Здесь есть деталь, брошенная мимоходом, но в которой как бы овеществлено пребывание Левана в нейтральной полосе — между бытием и небытием. Перед тем, как выехать в поле, Леван идет за лопатами, но лопат не было — ни одной. «Ушел, — уже по-деловому проговорил старик». Леван думает, что Амиран ушел в поле раньше его. Однако лопат нет по другой причине. Лопата, которой вырыта могила, выбрасывается — таков грузинский обычай. Амиран, действительно, ушел.

Старик существует как бы в метафорическом мире. Образ слоится. Отшелушивается верхний слой, под ним возникает другой, который отодрать страшно. Эти метафоры и метаморфозы порождены не игрой ума, а живой жизнью сознания, пробивающегося к истине. Истина тут, однако, не в том, чтобы Леван понял, что Амиран умер, а в том, что он не должен дать погибнуть еще одному существу — земле, которую не вспаши — она и не родит, ведь и бред его связан со свадьбами сыновей. Он все время озабочен тем, чтобы жизнь продолжалась, чтобы кругооборот ее не прервался. Ссыхающаяся земля, описанная автором с таким тщанием, грозит разрушить этот кругооборот необратимо, и лишь под этой угрозой старик покидает нейтральную полосу, возвращая себя в бытие. Он жив лишь постольку, поскольку ощущает свое участие в этом кругообороте. Он мертв, пока не подключен к созиданию. Состояние отключенности, в котором пребывает Леван, — это состояние выброшенности из созидания.
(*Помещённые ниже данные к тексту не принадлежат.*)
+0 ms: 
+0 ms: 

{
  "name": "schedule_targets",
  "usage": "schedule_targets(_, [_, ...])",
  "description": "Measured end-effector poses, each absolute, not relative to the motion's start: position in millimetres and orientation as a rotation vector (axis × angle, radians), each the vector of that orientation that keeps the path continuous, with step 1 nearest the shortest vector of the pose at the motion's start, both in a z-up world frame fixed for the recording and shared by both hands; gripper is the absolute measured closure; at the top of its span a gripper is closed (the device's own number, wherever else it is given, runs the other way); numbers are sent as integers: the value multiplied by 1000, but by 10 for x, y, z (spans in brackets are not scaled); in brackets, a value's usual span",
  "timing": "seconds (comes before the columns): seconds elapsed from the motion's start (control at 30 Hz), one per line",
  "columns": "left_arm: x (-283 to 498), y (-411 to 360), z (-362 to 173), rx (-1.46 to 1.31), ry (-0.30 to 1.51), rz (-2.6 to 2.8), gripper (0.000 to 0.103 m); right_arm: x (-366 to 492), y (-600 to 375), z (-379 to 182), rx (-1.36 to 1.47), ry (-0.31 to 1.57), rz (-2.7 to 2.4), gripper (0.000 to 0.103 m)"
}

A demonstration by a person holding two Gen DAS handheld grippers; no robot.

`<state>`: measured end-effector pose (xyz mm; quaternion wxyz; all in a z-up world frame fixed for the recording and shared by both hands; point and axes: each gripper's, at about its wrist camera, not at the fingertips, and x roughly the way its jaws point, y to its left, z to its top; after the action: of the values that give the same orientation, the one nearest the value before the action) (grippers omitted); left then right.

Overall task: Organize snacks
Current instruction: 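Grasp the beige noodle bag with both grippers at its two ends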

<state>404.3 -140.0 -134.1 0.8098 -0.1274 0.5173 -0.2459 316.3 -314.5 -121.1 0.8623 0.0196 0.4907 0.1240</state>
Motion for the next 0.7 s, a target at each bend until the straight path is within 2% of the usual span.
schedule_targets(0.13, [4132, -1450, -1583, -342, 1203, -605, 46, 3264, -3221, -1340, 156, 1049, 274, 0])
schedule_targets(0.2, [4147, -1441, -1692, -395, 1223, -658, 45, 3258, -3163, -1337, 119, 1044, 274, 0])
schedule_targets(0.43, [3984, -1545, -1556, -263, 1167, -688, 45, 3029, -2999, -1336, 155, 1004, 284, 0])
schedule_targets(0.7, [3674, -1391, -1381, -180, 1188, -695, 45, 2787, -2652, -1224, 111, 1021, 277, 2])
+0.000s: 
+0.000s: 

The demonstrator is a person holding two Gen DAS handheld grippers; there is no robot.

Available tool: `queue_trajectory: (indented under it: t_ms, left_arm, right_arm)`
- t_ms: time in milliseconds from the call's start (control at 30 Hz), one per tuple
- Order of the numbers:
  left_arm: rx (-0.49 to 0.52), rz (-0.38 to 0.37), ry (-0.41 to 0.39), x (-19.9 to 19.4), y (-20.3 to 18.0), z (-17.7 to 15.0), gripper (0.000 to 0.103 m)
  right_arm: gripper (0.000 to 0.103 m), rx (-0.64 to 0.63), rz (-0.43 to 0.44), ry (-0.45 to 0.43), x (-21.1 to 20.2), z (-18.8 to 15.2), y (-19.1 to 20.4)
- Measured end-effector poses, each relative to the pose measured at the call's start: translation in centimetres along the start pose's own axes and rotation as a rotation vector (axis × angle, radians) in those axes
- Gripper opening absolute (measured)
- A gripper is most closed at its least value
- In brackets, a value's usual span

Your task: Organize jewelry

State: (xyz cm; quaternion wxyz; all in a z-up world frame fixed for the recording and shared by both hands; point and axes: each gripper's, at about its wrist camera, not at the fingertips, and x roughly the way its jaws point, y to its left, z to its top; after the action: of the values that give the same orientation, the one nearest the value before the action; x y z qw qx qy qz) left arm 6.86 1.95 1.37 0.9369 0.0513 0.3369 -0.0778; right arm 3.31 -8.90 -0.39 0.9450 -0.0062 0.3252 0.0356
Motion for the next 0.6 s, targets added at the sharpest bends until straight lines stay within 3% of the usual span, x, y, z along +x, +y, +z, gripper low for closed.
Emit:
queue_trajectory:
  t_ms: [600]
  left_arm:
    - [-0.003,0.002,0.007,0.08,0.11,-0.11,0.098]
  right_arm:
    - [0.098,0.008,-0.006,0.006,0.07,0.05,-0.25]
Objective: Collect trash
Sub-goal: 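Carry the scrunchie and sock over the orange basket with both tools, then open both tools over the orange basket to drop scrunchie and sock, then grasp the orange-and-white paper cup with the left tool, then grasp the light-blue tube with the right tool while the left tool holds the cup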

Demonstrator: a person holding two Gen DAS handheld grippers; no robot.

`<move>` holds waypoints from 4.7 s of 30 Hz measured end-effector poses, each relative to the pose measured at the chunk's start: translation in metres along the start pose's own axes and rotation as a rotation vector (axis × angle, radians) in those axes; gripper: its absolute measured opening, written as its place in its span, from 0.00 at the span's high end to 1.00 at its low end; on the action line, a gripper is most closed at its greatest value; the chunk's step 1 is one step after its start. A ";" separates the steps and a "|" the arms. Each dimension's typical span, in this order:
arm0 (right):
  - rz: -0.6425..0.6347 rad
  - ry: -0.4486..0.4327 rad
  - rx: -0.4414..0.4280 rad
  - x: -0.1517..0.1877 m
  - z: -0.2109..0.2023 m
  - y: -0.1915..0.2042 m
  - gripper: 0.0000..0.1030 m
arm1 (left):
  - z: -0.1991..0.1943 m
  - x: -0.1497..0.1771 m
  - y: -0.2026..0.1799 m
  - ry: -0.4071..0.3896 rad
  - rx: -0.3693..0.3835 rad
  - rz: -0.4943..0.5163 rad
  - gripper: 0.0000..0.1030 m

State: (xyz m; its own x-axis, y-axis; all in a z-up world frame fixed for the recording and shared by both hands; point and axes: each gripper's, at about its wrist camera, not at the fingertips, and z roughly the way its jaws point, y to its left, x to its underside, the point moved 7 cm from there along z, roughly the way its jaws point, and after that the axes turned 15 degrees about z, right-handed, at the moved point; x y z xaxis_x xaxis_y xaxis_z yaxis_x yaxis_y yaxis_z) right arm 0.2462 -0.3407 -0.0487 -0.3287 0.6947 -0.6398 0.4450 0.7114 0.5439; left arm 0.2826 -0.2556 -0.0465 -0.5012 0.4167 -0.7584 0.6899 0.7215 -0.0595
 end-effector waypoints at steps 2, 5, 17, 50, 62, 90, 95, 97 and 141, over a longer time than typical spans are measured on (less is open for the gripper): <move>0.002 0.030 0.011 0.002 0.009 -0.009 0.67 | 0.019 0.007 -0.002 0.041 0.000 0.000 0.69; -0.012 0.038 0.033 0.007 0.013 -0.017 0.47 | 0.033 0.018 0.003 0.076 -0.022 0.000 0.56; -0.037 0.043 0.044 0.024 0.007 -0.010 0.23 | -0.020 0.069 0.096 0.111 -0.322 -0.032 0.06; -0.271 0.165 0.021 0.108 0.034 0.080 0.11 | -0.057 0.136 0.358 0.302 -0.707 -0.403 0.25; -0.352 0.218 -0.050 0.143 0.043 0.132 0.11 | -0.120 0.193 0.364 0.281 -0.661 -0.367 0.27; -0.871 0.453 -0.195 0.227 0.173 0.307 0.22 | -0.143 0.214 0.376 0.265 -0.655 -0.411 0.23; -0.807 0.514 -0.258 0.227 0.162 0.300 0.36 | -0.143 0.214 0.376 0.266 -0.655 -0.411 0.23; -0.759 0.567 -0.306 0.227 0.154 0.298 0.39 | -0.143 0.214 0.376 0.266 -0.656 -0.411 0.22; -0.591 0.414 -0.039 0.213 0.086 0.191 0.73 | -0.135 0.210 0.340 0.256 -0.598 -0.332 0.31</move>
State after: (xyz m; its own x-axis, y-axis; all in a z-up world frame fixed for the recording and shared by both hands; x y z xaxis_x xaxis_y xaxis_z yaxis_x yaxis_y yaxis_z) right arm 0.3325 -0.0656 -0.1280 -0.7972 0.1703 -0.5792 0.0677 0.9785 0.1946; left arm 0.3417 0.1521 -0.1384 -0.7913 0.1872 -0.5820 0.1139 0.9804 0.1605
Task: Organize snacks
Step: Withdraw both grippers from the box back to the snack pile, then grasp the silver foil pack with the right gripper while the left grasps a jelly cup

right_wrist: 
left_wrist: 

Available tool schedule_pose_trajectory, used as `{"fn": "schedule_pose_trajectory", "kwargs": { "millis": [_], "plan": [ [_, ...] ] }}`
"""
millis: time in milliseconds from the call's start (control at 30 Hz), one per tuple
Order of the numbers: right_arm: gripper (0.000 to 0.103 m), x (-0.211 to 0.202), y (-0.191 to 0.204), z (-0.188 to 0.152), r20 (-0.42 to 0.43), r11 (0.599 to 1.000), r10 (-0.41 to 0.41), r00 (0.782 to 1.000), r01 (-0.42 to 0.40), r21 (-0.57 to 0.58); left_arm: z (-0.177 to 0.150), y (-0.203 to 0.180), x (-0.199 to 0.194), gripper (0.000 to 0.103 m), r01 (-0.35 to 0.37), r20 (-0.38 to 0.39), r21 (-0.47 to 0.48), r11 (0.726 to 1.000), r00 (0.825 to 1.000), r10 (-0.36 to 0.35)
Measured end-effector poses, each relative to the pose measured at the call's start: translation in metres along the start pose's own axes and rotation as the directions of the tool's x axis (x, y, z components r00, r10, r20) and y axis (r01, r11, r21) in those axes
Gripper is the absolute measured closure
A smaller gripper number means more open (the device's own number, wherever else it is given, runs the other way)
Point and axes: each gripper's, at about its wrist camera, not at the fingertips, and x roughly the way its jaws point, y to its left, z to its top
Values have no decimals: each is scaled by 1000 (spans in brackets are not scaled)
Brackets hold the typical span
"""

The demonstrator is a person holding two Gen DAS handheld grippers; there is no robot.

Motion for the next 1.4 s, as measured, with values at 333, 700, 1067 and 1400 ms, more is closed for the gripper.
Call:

Подробности бытовых житейских забот одухотворены у Иоселиани этой созидательской миссией. Вне этой миссии они разрушают сами себя. Прахом или жиром обернется это разрушение — уже не так важно.

Рассказ «Дочь мельника» совсем не сводим к нынешней расхожей ситуации — расхожей и в жизни и в литературе, — когда в деревне одиноко доживает домучиваемый жизнью отец, брошенный преуспевающими детьми. Эта ситуация скорее повод, чем существо рассказа. Монотонно льющийся дождь («Дочь мельника») и монотонно дробящееся в мельничных жерновах зерно (рассказ «Водяница») — не аккомпанемент интриги, вполне житейской, как в рассказе «Дочь мельника», или почти сказочной, как в «Водянице». Это внутреннее состояние, в котором пребывают герои, ткань и тонус его. Но оно, это состояние, хаотичное и монотонное, вдруг обнаруживает способность к остро выраженной форме, к дерзости самовыявления. Память старого Беко из долгой его жизни вырывает одно лишь событие — «кажется, что он помнит это событие со своего рождения, хотя случилось оно в пору возмужания, когда пушок у него над губой сменился усами. Пожалуй, такого и не могло случиться в другую пору, но Беко кажется, что это всегда было с ним. От первых дней жизни и до последних дней». Это событие — встреча со своей будущей женой, а вся последующая жизнь— тяжелое ярмо на шее, «всю шерсть на шее вытерло», и сперва на эту шею сел первенец Симоника, а потом Гиголика, а через три года — Коция и четвертой — Текла. Все последующее и в памяти Беко, и в рассказе идет очень редким пунктиром, а та встреча с дочерью мельника (не со своей женой, не с матерью своих четырех детей, а именно с дочерью мельника) — во всех подробностях. Начало так и осталось началом, хотя жизнь с этой женщиной состоялась. Это мгновение, когда он был собой. С ним и в нем что-то происходило. Это было событие. Coбытие. Дальнейшее — если и не молчание, то инерция.